> YOUR ASSIGNMENT:
Stop after the line with "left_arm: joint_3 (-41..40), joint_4"; until then, please copy every line of the records word for word from the first.

Excerpts from a dataset:
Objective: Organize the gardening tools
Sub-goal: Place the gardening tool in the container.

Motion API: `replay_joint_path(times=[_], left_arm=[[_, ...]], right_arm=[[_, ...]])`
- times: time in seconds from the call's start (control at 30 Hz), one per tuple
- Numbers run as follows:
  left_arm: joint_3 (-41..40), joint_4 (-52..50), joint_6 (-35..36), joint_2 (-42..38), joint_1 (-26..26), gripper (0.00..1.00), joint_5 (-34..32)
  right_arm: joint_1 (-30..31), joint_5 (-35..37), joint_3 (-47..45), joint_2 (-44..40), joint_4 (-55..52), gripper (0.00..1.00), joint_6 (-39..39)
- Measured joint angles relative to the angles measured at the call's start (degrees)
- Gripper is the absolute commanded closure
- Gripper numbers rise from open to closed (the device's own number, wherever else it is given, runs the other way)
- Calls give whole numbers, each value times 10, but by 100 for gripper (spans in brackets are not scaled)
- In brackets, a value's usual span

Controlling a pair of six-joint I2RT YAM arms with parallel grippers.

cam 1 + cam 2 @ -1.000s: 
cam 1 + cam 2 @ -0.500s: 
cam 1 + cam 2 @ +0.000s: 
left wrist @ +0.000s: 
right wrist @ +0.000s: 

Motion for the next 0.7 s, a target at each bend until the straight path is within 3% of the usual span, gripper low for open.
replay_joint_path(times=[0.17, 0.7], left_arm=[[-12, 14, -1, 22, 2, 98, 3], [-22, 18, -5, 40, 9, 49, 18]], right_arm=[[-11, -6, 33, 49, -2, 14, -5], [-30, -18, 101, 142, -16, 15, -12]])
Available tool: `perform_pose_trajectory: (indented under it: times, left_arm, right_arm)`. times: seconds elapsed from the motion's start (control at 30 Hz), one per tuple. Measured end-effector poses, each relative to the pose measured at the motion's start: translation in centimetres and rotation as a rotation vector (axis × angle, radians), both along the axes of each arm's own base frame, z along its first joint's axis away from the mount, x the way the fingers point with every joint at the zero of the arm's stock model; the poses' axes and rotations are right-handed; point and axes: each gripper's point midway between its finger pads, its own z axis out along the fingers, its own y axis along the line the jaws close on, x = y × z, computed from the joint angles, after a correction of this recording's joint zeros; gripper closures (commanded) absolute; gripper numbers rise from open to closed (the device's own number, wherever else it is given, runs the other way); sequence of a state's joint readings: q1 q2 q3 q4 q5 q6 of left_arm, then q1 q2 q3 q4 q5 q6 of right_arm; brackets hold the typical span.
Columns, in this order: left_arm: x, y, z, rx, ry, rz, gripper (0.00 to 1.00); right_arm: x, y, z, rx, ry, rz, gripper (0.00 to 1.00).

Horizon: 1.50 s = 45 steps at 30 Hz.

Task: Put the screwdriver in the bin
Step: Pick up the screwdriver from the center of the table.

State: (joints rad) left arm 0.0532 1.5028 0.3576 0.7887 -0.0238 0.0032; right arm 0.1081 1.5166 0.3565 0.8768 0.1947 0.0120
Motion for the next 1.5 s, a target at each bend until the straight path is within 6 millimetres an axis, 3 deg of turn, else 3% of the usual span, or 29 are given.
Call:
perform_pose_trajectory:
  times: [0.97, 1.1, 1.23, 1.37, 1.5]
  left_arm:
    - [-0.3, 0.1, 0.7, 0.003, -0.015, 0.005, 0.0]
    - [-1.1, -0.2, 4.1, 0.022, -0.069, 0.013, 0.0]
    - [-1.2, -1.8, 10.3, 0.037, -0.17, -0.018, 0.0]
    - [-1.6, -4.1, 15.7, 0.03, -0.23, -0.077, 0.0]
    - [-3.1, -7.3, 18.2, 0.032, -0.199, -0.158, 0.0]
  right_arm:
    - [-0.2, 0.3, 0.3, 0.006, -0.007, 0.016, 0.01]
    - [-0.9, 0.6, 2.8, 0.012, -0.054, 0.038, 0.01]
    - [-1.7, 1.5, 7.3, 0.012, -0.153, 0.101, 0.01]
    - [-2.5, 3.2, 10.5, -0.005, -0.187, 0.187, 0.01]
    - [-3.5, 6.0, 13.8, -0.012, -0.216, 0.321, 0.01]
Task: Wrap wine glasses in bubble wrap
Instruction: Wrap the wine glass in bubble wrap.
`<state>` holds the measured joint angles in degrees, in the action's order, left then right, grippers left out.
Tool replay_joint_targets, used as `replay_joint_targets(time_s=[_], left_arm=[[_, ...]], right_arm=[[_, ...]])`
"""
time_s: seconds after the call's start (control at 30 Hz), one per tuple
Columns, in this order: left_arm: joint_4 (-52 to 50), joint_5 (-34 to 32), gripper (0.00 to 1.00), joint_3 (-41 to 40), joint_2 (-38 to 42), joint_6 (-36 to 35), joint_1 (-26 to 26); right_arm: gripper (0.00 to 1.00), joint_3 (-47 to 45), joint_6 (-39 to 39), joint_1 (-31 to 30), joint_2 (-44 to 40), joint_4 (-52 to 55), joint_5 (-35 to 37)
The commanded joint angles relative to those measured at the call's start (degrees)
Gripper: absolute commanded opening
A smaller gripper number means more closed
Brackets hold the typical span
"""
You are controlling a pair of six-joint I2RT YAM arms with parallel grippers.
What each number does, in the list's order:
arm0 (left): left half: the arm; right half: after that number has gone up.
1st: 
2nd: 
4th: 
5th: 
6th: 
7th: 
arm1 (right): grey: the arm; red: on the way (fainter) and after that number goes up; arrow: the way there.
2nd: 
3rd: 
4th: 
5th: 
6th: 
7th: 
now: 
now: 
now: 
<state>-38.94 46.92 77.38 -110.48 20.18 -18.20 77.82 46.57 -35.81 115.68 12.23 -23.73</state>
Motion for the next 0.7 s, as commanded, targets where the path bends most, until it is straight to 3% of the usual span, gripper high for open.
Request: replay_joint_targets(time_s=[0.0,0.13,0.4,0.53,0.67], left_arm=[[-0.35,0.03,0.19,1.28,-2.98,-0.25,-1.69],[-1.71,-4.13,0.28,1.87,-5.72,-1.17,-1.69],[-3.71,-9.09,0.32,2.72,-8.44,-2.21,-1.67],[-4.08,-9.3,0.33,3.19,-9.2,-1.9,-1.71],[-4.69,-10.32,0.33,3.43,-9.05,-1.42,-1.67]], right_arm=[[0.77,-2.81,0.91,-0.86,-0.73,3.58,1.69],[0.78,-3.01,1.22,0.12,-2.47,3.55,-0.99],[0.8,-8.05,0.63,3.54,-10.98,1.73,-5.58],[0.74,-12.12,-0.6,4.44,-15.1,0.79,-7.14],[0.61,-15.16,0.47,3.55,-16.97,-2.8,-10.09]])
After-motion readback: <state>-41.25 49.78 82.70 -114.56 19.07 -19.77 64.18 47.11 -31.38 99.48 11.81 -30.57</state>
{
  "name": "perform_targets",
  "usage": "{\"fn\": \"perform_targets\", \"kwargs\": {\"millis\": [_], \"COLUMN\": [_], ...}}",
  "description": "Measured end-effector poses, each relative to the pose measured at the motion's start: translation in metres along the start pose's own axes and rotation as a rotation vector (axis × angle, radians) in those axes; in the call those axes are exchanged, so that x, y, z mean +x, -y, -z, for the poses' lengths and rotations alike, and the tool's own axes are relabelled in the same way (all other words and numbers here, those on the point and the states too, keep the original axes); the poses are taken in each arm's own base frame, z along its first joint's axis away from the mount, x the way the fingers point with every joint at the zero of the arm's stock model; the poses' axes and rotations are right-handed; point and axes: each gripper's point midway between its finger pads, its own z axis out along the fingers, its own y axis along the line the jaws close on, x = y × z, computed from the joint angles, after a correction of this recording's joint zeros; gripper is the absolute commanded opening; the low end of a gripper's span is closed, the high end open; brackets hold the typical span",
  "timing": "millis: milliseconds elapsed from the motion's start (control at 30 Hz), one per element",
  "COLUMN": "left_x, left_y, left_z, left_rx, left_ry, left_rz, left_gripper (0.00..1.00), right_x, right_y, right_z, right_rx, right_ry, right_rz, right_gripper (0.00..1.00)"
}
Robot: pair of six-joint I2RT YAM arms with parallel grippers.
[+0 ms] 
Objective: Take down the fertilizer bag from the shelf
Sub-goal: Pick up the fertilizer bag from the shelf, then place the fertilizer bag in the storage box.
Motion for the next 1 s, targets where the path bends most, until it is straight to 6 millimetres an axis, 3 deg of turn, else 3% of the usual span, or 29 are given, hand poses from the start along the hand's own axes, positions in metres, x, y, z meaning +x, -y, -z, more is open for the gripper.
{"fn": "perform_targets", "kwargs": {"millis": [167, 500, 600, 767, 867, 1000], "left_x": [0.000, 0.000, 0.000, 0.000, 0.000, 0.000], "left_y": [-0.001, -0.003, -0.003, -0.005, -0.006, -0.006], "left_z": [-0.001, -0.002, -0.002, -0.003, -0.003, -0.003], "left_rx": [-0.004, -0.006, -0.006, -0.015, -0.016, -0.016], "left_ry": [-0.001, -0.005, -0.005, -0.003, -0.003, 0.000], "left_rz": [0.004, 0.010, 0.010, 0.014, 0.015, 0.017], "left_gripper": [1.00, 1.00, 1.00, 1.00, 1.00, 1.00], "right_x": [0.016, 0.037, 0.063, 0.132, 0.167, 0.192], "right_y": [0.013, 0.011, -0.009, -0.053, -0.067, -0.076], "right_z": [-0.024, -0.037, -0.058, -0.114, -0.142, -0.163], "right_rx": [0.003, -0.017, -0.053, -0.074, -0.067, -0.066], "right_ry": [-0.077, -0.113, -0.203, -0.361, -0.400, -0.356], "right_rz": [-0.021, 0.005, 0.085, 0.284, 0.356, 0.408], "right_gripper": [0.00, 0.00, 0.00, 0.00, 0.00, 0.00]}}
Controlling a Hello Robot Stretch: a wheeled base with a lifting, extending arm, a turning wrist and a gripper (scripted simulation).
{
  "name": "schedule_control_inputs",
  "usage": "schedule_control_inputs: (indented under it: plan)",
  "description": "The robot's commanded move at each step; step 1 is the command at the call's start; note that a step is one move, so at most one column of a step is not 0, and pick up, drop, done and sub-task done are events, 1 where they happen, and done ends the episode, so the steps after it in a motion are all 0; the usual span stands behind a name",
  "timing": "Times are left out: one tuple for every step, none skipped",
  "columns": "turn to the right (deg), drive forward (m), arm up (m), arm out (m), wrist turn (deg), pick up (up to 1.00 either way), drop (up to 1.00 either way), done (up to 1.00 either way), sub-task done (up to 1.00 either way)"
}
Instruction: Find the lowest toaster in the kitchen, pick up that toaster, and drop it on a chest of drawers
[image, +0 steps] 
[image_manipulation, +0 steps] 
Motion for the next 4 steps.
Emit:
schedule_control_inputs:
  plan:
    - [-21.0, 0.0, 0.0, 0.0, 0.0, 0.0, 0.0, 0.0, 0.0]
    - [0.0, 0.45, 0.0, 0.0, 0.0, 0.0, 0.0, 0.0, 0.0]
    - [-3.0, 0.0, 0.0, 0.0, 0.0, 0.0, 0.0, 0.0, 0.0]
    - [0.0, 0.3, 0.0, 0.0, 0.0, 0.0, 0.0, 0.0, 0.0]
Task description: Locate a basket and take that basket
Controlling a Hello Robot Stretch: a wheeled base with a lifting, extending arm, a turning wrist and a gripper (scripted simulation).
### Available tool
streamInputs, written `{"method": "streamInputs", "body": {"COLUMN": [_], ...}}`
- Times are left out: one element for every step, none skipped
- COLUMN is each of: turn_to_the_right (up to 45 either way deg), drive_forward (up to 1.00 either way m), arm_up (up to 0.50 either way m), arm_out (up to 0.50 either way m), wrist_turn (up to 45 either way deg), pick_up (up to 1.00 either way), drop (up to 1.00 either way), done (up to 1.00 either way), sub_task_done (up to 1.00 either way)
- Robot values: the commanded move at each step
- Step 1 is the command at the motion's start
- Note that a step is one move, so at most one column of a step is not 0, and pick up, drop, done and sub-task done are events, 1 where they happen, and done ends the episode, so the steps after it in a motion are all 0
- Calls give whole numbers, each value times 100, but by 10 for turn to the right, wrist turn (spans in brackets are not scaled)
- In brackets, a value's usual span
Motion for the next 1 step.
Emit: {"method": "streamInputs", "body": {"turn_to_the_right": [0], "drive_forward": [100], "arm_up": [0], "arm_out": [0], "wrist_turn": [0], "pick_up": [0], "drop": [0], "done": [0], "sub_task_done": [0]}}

> WRITTEN SOLUTION:
Objective: Organize the gardening tools
Sub-goal: Place the gardening tool in the container.

Motion API: `replay_joint_path(times=[_], left_arm=[[_, ...]], right_arm=[[_, ...]])`
- times: time in seconds from the call's start (control at 30 Hz), one per tuple
- Numbers run as follows:
  left_arm: joint_3 (-41..40), joint_4 (-52..50), joint_6 (-35..36), joint_2 (-42..38), joint_1 (-26..26), gripper (0.00..1.00), joint_5 (-34..32)

No further output is needed.